Alarms went off in her head. Donner was coming.
For
me.
“Which would open up a spot for you?” she asked, forcing a smile.
He nodded, graciously. “Yes.”
She kept her tone friendly. “So you think I went to
the cops about… what?”
“Don’t know,” Jeremy admitted. His eyes dropped to the
magazine. “That’s Webster, isn’t it? The cop that reporter saw you with.”
Indeed it was. And
that
was Webster, getting
out of his car on the curb. He’d be coming through the Deli door in about ten
seconds and would validate everything Jeremy and Buckland suspected. The
seconds ticked and she made a decision.
There was a way to explain away her presence at both
Christy’s and Martha’s homes yesterday, hopefully shutting down both Buck-land
and Jeremy. She just prayed Webster would understand and play along.

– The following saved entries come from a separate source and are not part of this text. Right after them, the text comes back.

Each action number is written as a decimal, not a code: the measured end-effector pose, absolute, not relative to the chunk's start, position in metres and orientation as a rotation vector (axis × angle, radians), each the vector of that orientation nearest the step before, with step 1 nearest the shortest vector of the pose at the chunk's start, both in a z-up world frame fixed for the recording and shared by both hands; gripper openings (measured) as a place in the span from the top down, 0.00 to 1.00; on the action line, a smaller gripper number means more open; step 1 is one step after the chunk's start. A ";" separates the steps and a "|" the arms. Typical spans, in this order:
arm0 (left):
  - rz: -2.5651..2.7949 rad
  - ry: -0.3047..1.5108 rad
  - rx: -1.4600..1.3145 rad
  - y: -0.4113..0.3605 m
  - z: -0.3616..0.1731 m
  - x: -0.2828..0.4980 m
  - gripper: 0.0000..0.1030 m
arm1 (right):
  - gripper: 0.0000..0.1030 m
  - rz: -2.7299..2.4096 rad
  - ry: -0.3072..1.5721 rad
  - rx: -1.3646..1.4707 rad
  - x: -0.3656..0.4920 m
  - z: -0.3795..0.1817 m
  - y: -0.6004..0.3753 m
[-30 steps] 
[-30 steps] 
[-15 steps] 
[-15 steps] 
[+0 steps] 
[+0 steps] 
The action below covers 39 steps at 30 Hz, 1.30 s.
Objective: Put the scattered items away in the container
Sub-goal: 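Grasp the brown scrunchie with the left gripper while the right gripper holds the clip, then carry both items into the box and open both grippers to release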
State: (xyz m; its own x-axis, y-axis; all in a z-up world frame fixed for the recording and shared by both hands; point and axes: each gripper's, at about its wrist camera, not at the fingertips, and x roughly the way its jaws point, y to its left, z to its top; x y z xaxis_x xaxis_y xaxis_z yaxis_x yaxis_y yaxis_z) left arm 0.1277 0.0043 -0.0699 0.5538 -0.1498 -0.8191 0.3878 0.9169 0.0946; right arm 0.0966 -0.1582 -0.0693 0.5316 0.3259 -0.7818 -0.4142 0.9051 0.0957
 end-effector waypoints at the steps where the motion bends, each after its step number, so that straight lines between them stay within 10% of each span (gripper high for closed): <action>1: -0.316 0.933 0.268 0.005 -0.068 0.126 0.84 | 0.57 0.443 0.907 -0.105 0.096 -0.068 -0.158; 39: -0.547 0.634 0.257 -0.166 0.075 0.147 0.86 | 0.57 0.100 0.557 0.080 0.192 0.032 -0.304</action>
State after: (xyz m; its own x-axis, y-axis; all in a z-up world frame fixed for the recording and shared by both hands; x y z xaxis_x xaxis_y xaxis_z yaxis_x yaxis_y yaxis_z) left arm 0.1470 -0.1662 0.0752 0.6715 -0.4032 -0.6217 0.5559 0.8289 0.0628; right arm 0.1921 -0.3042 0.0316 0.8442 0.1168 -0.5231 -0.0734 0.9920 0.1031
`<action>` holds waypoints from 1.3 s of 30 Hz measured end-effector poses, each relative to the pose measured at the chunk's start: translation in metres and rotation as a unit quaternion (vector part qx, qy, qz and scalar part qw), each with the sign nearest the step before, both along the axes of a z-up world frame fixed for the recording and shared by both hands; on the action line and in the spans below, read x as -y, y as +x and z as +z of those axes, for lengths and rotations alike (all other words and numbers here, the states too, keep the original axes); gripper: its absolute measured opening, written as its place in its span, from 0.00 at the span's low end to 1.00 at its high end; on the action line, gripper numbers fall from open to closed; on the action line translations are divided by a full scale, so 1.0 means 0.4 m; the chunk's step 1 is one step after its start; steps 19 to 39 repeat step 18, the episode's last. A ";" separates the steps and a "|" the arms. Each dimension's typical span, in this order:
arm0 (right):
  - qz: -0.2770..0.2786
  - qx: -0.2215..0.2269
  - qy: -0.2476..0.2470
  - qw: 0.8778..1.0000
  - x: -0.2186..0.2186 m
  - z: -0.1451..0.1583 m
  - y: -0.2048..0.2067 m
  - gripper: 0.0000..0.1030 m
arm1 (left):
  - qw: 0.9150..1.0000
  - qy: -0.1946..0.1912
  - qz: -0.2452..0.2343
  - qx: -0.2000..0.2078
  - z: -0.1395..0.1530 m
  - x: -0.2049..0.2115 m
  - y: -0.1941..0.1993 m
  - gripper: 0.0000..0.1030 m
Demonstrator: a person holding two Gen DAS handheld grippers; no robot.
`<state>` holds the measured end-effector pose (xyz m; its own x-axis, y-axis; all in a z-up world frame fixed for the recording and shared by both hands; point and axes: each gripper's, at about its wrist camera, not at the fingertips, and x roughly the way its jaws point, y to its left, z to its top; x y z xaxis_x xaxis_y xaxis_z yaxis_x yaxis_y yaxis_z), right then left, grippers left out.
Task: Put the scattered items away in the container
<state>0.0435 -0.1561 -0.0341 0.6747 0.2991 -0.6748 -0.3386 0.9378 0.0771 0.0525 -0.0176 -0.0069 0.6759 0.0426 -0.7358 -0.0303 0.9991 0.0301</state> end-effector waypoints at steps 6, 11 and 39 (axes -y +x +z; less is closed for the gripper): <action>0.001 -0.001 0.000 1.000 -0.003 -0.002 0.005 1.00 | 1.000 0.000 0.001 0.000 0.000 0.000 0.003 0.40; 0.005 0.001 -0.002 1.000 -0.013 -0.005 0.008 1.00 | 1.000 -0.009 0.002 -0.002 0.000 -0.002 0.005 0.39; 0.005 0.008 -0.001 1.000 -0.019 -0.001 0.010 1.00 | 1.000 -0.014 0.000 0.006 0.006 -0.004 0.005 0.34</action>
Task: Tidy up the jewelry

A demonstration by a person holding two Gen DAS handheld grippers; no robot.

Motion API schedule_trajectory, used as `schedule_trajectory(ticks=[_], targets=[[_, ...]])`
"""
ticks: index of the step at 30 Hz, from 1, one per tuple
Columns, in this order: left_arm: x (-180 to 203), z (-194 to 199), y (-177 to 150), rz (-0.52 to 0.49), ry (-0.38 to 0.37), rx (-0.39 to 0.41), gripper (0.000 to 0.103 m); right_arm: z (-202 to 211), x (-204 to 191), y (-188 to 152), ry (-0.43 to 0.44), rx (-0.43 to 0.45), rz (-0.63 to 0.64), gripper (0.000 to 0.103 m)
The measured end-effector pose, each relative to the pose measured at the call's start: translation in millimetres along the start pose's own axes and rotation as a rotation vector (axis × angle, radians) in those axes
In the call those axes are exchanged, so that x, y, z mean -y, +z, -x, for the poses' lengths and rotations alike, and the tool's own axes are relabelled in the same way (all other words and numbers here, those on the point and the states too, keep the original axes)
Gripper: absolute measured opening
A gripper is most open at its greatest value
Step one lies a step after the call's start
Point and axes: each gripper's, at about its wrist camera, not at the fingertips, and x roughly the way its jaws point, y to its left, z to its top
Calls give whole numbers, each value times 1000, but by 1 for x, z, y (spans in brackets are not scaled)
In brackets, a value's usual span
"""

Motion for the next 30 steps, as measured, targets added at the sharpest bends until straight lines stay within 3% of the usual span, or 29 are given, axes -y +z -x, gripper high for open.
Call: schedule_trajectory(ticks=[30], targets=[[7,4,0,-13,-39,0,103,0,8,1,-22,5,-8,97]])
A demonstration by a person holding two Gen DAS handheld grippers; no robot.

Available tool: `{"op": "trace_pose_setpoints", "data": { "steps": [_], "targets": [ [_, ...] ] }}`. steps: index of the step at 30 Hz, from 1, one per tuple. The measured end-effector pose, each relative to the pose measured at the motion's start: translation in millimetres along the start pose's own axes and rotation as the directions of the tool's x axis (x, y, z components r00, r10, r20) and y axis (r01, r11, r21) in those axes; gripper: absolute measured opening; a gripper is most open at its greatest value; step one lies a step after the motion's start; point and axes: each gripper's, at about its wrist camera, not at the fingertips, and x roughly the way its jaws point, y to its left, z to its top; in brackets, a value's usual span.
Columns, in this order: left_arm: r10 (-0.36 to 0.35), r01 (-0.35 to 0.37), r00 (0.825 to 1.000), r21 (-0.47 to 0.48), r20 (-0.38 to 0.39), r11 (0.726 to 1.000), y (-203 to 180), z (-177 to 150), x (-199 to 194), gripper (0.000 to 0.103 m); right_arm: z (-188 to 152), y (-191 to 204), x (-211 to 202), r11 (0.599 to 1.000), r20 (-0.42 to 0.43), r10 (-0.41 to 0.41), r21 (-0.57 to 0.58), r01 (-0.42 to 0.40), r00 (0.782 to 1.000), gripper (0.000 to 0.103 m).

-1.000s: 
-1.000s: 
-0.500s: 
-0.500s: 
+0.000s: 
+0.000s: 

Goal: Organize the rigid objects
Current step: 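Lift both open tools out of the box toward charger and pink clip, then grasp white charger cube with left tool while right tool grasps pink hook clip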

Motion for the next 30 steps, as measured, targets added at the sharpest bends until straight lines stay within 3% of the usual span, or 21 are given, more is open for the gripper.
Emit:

She smiled proudly, running her thumb over the small
photo. “Yes, that’s my Noah. I think
he
should have been on the cover,
but I
am
a little biased.” She stood, waving broadly as the doorbell
dinged and Noah came in. “Noah, honey, I’m over here.”
Webster’s eyes flicked down to the stunned face of
Jeremy Lyons, then without missing a beat, he approached, his smile warm. Her
heart thumped hard in her ears, harder in her chest. She knew what she needed
to do. Channeling Greer and every imaginary character she’d ever created, she
reached both arms up around his neck and pulled his faced down for a hard kiss
on the lips, making it linger a few seconds longer than might have been
appropriate.
His arms came around her naturally, as if they’d done
this a thousand times. He was rock solid, just as she’d known he’d be. But his
lips were far softer than she’d expected. And sweeter. And hotter.
What have
I done?
She eased back, rocked to the soles of her feet. There
had been a split second of shock in his green eyes, quickly obliterated by a
flare of desire. It was still there, tempered by his control.